> _Action item_
Only the lines from the start of the data through the one containing "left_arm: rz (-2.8" belong in your answer; return them exactly.

> _Given data_
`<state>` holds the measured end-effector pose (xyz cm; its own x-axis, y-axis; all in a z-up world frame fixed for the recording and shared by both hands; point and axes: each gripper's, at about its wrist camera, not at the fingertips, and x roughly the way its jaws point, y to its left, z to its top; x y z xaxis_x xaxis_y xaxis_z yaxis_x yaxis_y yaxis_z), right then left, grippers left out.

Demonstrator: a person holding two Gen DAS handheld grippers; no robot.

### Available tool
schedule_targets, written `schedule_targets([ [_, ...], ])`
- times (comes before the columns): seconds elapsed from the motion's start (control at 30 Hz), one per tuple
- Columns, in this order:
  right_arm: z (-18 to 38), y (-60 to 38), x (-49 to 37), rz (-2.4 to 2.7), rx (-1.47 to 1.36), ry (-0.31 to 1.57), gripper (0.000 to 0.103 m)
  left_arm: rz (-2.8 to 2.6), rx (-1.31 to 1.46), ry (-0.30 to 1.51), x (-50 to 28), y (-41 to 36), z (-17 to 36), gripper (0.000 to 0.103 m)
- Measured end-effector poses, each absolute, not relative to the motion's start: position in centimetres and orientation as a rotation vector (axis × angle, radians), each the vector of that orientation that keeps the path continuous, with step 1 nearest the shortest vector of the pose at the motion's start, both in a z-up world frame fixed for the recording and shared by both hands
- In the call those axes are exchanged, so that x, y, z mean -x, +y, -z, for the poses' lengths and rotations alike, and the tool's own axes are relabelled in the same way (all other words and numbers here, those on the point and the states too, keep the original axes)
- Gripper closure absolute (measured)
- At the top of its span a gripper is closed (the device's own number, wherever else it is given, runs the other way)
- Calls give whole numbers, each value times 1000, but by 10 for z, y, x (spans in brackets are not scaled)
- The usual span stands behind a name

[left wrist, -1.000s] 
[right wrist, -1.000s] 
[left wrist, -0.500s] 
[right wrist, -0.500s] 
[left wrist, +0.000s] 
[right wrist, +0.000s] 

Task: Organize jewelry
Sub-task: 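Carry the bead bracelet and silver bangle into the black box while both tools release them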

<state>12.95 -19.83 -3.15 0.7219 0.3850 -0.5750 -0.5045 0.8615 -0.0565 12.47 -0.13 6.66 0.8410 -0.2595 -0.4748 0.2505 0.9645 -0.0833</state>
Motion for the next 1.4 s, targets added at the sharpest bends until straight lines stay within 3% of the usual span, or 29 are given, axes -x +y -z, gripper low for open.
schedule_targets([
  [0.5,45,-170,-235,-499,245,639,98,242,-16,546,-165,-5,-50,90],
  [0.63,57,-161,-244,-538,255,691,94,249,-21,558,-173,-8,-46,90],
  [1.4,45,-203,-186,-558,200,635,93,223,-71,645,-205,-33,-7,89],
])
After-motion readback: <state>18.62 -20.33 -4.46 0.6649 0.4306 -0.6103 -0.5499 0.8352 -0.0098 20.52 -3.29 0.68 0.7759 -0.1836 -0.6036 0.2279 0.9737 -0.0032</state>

> _Completed exercise_
`<state>` holds the measured end-effector pose (xyz cm; its own x-axis, y-axis; all in a z-up world frame fixed for the recording and shared by both hands; point and axes: each gripper's, at about its wrist camera, not at the fingertips, and x roughly the way its jaws point, y to its left, z to its top; x y z xaxis_x xaxis_y xaxis_z yaxis_x yaxis_y yaxis_z), right then left, grippers left out.

Demonstrator: a person holding two Gen DAS handheld grippers; no robot.

### Available tool
schedule_targets, written `schedule_targets([ [_, ...], ])`
- times (comes before the columns): seconds elapsed from the motion's start (control at 30 Hz), one per tuple
- Columns, in this order:
  right_arm: z (-18 to 38), y (-60 to 38), x (-49 to 37), rz (-2.4 to 2.7), rx (-1.47 to 1.36), ry (-0.31 to 1.57), gripper (0.000 to 0.103 m)
  left_arm: rz (-2.8 to 2.6), rx (-1.31 to 1.46), ry (-0.30 to 1.51), x (-50 to 28), y (-41 to 36), z (-17 to 36), gripper (0.000 to 0.103 m)

The exercise has no further content.